Tuesday, September 26, 2017


 It is officially Fall, the autumn equinox was last Friday, Sept. 22.  Here in New England Asters are the native wild flower of fall. They are mostly white flowers with yellow centers, though there are some pink, violet, lavender or purple ones also. They bloom in the woods in the shade, and also in the open fields in the sun.

The photos today are of various Asters I have photographed in recent weeks. Identifying an aster isn't always easy, there are 100's of varieties world wide and about 40 here in New England.

I am not sure if the flowers above are Flat Topped White Aster or Toothed White Topped Aster, I didn't photograph the leaves which would tell me, though I know I photographed the flowers at Nasketucket Bay State Reservation in Mattapoisett, MA. on Sept. 1, 2017

Also photographed at Nasketucket Bay was this Whorled Wood Aster. I lucked out with a splash of sunlight to illuminate this plant as it was growing beside the path in the woods.

I think the above photo is of Calico or Starved Aster flowers, I photographed this in the power line cut at Ames Nowell State Park, Sept. 21, 2017. In this instance the flowers were a pale lilac, quite pretty.

I believe the flowers above are from a Small White Aster, though there is at least one other species that is possible. I suppose I should be taking one of my field guides with me on my walks, but I hate carrying the extra weight. Photographed at Great Blue Hill, in the Blue Hills Reservation Sept. 23, 2017.

These next two photos are both of New England Asters, our largest and showiest of the Native Asters that bloom in the fall. They can have a fairly wide color range from pink to a dark purple. These were photographed at Forge Pond, Hanover, MA. Sept. 24, 2017.

The yellow in the above photo is one of our many varieties of goldenrod. 

I found this web site if you are interested in reading more about Asters, also the New England Wild Flower web site lists all of these species, links to their site are attached to their names above. Please note  my Wild Flower guides are old, recent genetic information has caused the Asters to be reclassified (Latin names) and NE Wild Flower Society uses some different common names. If you garden some of these asters have been developed as garden plants, usually easy to grow, it is nice to have some flowers that wait until fall to bloom.

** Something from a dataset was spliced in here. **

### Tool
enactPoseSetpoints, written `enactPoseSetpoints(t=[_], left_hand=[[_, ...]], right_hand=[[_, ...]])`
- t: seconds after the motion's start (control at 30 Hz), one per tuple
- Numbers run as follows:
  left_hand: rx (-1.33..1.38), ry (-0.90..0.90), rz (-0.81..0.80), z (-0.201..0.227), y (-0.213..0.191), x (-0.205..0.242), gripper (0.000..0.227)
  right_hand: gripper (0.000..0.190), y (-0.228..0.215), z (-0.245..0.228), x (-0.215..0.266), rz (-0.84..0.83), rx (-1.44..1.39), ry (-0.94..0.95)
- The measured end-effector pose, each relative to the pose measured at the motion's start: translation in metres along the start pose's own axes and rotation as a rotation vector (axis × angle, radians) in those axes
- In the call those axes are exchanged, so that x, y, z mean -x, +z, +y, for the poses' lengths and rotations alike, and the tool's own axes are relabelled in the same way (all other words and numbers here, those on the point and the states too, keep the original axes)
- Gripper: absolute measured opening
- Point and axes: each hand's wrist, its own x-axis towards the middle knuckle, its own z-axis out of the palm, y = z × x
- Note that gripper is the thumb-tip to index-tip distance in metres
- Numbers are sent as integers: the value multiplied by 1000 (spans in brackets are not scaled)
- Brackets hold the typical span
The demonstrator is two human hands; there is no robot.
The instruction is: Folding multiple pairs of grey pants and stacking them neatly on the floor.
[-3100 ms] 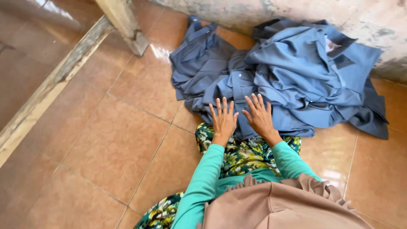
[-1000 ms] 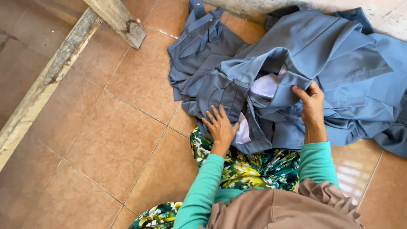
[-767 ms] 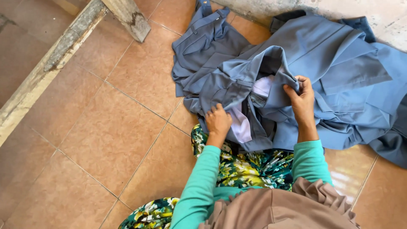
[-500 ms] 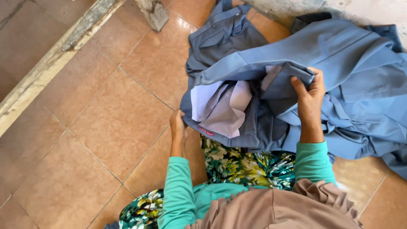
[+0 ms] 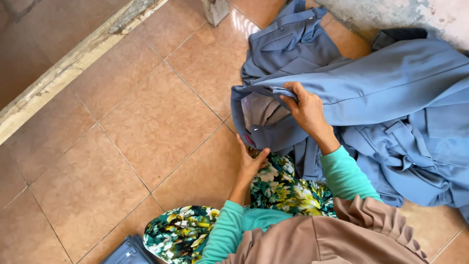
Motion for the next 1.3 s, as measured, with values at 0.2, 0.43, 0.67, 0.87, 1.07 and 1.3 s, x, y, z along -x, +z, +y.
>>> enactPoseSetpoints(t=[0.2, 0.43, 0.67, 0.87, 1.07, 1.3], left_hand=[[-436, 181, 257, -48, -13, -70, 48], [157, 382, 342, 38, -80, 8, 35], [585, 127, 638, -128, -185, -58, 67], [873, -45, 750, -214, -197, -82, 73], [938, -2, 757, -215, -197, -81, 53], [1015, -144, 547, -182, -164, -65, 100]], right_hand=[[27, 8, -6, -24, -14, 156, -133], [24, 48, -84, -40, 178, 118, -460], [30, 235, -65, 71, -337, 175, -498], [20, 260, -62, 93, -342, 201, -496], [33, 248, -93, 94, -269, 206, -626], [50, 274, -35, 165, -686, 461, -466]])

I thought I would end this post with a Dragonfly photo, this is one of the Autumn Meadow Hawk dragonflies, which one I am not sure, I am told that to make a correct ID the dragonfly needs to be examined under a microscope. Since I never capture what I photograph I have to be satisfied with just a general ID. Still I think it is a pretty picture. I can tell you that this is a male, males are red, females yellow, and it is one of the white faced species.

That is it for today, per usual comments are welcome.